Nora’s house is an extension of the wildness of her clubs. One bathroom is done entirely in Kit-Kat clocks, their eyes swinging back and forth in time with the motion of their tails. She has the famous original clocks, black ones with simple white bow ties, as well as assorted colours: turquoise, lemon yellow, plum. Some have been decked out in rhinestones. All tick-tock like mad.

In her dining room, the only lighting is lava lamps. She’s positioned them in rows around the room, hundreds of lava lamps. Dinner parties in this room are like acid dreams come true.
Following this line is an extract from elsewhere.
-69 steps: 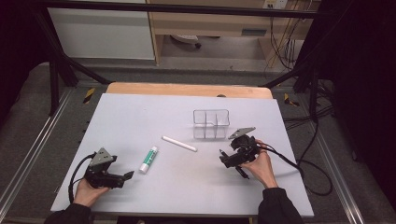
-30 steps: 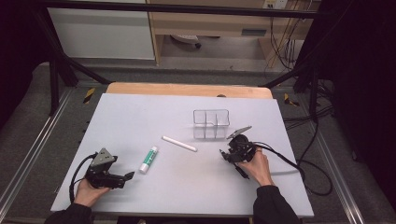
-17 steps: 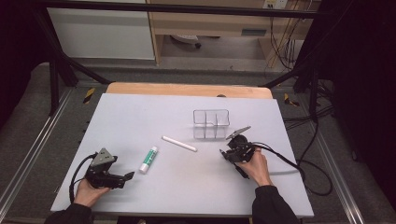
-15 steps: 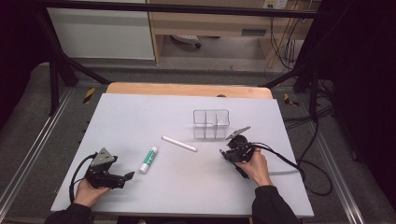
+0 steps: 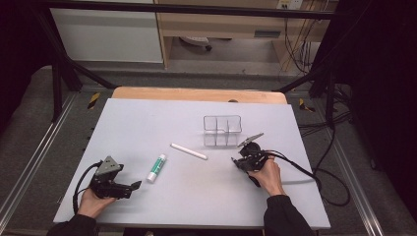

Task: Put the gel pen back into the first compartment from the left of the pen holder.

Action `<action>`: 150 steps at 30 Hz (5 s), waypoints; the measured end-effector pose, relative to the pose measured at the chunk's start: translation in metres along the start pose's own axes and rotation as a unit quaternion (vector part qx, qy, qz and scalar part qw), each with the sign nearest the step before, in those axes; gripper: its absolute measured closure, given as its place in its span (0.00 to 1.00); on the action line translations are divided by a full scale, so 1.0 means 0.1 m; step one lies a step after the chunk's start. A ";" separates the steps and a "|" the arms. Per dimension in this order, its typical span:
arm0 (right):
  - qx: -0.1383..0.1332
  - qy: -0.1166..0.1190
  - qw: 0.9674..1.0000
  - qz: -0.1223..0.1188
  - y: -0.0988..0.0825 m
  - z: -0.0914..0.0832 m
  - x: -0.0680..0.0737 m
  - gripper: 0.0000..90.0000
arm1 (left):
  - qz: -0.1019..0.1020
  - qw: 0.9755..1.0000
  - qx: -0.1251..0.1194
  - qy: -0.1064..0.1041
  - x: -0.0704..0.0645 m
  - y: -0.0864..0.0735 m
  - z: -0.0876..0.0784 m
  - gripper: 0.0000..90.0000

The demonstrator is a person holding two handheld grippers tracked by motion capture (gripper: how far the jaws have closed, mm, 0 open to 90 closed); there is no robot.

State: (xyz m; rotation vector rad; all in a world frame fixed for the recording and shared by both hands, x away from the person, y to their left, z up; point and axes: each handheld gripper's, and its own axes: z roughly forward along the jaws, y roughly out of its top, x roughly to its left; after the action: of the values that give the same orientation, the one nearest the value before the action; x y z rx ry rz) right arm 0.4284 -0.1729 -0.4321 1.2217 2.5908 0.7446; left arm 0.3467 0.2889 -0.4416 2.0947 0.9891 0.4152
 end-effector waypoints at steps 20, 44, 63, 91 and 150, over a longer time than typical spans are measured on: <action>-0.032 0.005 0.999 0.004 -0.02 -0.30 -0.04 0.90 | 0.000 1.000 0.001 0.000 -0.01 0.00 0.00 0.06; -0.167 0.005 0.985 0.050 -0.12 -0.76 -0.08 0.90 | -0.003 1.000 0.001 -0.002 -0.01 0.00 0.01 0.06; -0.317 0.001 0.945 0.076 0.04 -1.00 0.08 0.90 | -0.004 1.000 0.001 -0.002 0.00 0.00 0.00 0.06; -0.425 -0.016 0.900 0.100 0.60 -1.02 0.18 0.90 | -0.005 1.000 0.000 -0.003 0.00 0.00 0.00 0.06; -0.399 -0.016 0.912 0.091 1.50 -0.04 0.07 0.90 | -0.013 1.000 -0.001 -0.008 0.02 -0.01 0.00 0.06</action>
State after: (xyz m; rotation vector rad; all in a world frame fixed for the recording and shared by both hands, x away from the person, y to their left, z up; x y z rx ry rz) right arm 0.5234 -0.0888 -0.3518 1.1556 1.7986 1.5840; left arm 0.3475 0.2907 -0.4425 2.0775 1.0041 0.3850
You can’t take your eyes off the colourful alienlike objects slithering up and down in the liquid.

As I looked at the forks and spoons over my head, I wondered when people decide that it’s time to grow up. Nora never has. Is that why she’s still able to stay out late, to fuck all night, to cruise through life on caffeine? When do most people decide the dance clubs are for the kids. Is it about the same time they start worrying about middle-aged spread and condo payments? Is it when they lose their lust for life or decide that no such thing exists?

Sure I’ve always tended to dress like a school marm, but hadn’t I been more alive when I was younger? More vibrant, somehow? Was 28 going to be the end of the road for me? No, it couldn’t be. Just look at me. I’d been in my first ever threesome this very night.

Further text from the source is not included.